** MATERIAL FOR THIS EXERCISE **
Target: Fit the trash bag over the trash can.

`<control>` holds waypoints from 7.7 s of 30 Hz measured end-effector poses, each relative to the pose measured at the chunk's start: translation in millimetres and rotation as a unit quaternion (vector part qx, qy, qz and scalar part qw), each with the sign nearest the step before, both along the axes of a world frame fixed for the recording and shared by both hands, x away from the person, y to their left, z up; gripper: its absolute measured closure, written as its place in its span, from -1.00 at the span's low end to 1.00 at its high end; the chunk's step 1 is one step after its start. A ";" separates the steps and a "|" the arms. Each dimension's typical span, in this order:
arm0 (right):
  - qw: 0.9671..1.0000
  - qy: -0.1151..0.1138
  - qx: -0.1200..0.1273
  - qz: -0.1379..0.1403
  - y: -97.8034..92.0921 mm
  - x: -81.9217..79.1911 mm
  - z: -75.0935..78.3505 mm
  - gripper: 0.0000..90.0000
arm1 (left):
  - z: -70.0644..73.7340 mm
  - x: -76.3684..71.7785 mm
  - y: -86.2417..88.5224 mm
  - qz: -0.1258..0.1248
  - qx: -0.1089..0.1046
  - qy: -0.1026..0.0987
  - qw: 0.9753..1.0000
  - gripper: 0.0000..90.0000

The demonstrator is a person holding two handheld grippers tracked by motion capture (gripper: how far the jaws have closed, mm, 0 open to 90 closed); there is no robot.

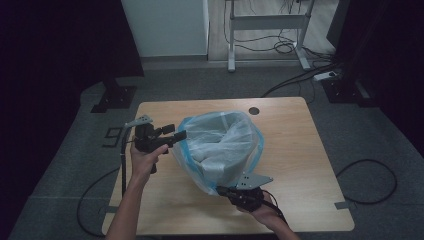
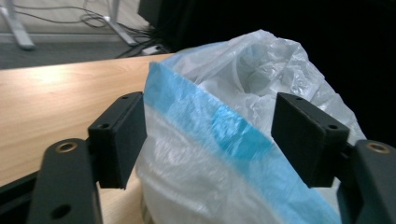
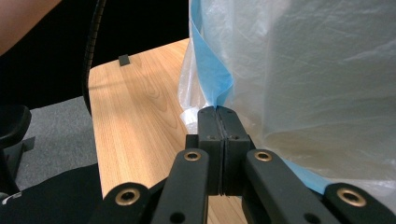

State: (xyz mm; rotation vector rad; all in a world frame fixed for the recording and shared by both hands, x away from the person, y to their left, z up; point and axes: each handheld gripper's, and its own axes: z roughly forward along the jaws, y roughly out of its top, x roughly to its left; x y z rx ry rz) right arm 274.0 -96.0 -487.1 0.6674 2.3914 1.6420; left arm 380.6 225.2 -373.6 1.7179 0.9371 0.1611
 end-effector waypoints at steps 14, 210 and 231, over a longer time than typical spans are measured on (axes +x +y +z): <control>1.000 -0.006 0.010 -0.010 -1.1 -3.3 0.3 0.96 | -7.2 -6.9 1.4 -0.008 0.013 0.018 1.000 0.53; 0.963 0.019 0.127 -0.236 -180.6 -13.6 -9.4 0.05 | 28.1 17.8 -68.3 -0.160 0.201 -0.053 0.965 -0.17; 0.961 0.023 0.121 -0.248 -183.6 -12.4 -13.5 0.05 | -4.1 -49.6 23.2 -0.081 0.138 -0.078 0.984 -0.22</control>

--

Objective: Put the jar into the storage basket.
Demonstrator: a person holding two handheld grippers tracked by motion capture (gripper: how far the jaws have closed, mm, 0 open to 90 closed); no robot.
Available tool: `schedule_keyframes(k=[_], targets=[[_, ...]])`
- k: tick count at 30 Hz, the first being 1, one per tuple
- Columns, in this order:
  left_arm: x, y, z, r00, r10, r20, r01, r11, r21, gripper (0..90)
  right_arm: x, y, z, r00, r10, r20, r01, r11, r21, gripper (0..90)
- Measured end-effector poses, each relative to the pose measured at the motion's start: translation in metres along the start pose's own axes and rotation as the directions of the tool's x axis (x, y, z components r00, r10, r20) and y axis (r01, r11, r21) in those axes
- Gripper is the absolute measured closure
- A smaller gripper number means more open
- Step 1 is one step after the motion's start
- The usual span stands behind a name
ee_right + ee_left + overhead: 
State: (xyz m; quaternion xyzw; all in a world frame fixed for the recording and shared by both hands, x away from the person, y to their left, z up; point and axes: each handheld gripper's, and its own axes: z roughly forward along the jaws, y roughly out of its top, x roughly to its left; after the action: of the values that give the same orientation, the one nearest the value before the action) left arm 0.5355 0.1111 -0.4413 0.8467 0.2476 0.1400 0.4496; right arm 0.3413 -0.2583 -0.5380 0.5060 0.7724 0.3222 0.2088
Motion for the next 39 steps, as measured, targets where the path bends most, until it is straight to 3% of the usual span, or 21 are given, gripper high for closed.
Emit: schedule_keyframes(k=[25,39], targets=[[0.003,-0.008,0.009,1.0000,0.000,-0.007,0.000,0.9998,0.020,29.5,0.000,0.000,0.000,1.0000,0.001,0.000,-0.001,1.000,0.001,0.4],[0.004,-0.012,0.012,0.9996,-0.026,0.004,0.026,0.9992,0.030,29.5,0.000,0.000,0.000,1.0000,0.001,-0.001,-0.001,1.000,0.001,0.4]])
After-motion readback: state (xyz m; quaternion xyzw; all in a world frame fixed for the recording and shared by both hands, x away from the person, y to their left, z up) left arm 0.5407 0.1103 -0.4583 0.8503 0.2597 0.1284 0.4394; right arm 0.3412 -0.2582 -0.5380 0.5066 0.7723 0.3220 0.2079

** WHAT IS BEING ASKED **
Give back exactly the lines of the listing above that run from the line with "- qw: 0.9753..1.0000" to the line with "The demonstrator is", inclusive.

** ANSWER SPACE **
  - qw: 0.9753..1.0000
  - gripper: 0.0000..90.0000

The demonstrator is a person holding two handheld grippers tracked by motion capture (gripper: how far the jaws have closed, mm, 0 open to 90 closed); there is no robot.

This output is complete, so the exercise is closed.